Conteso all’Urbe dalla città che gli conferisce il proprio nome, figlio della pastorizia secondo alcuni o dei sobborghi romani per altri ancora, è il piatto-simbolo della gastronomia laziale, il più amato ma anche il più discusso: amatriciana o matriciana, la dicitura corretta poco importa, quella che conta è l’esecuzione perfetta di una ricetta che, semplice solo in apparenza, rappresenta da sempre un difficile banco di prova per qualsiasi chef che si cimenti.

A parte le controversie, tipo cipolla sì cipolla no o la pancetta al posto del guanciale (per alcuni la pancetta, più magra, è meglio del guanciale, specie se non perfettamente stagionato), il segreto è tutto nel sapiente dosaggio degli ingredienti (la parola magica: equilibrio!) e, come in tutte le opere d’arte per definizione, il capriccio del momento, quel tocco irripetibile, squisitamente individuale, capace di rendere unico un piatto.
Perché la cucina non è una scienza esatta, quindi sempre replicabile in modo pedissequo: ma va detto che alcuni eccezionali interpreti, al di là dell’umore del giorno o degli infiniti fattori variabili, riescono sempre o quasi a fare di questo piatto un capolavoro goloso.

Alcuni accorgimenti del mestiere però aiutano, come ci svela Angelo Troiani, un vero fuoriclasse dell’amatriciana.
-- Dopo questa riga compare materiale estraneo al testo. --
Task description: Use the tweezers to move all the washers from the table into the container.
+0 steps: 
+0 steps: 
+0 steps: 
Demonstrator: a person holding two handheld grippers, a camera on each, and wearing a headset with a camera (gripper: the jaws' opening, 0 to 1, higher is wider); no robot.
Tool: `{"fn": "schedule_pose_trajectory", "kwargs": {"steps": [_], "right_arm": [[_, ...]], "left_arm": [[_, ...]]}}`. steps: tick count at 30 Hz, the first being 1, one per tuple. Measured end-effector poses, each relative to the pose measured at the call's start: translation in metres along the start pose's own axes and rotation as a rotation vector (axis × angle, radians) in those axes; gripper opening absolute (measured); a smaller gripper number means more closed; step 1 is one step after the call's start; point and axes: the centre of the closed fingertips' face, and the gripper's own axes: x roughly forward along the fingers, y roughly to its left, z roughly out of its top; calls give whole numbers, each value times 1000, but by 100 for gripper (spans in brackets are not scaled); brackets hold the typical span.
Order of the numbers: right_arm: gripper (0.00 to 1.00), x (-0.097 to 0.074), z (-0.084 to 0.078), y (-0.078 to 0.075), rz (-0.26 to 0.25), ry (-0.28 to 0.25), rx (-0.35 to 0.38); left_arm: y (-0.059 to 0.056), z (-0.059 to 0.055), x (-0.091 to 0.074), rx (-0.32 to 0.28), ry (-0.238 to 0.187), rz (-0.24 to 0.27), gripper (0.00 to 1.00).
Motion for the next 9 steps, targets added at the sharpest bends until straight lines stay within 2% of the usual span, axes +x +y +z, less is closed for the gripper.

Ad esempio, l’impiego di un tegame in ferro è una leggenda metropolitana, l’importante è che la padella sia spessa per evitare bruschi alti e bassi di calore (ad ogni modo sempre fuoco basso per non bruciare il grasso, che cambierebbe colore e sapore), il Casalino con la sua acidità tempera il grasso del guanciale, ma in estate è preferibile usare i pelati perché il pomodoro maturo ha un sapore troppo deciso e sovrastante, la tipologia di pasta (bucatini o vermicelli bucati) o ancora l’aceto balsamico, indispensabile per la caramellizzazione.Le guide di riferimento, in particolare il Gambero Rosso, nelle ultime edizioni hanno dato sempre maggiore risalto a quei ristoranti che si distinguono per la migliore realizzazione delle specialità tipiche, tra cui naturalmente l’amatriciana. Dove trovarla, dunque, in città nelle sue più riuscite interpretazioni?

Sicuramente al Convivio di Angelo Troiani, come decreta il Gambero Rosso, (“amatriciana da urlo”), all’Arcangelo di Arcangelo Dandini (Espresso: “amatriciana a regola d’arte”; Gambero Rosso: “indimenticabile”) o all’Osteria di San Cesareo (Gambero Rosso: “magistrale”) ma anche in posti non menzionati, almeno secondo l’esperienza diretta di Aroma, come Checchino dal 1887, Camponeschi, Roma Sparita, Giggetto al Portico (foto) o l’immarcescibile Felice a Testaccio.

Infine una riflessione: l’amatriciana risulta essere il piatto più apprezzato anche dagli stranieri in visita alla Capitale: famoso l’episodio della Regina Elisabetta che, durante un banchetto, abbandonò per un attimo il suo proverbiale aplomb di fronte ad un piatto fumante di bucatini…. God save amatriciana!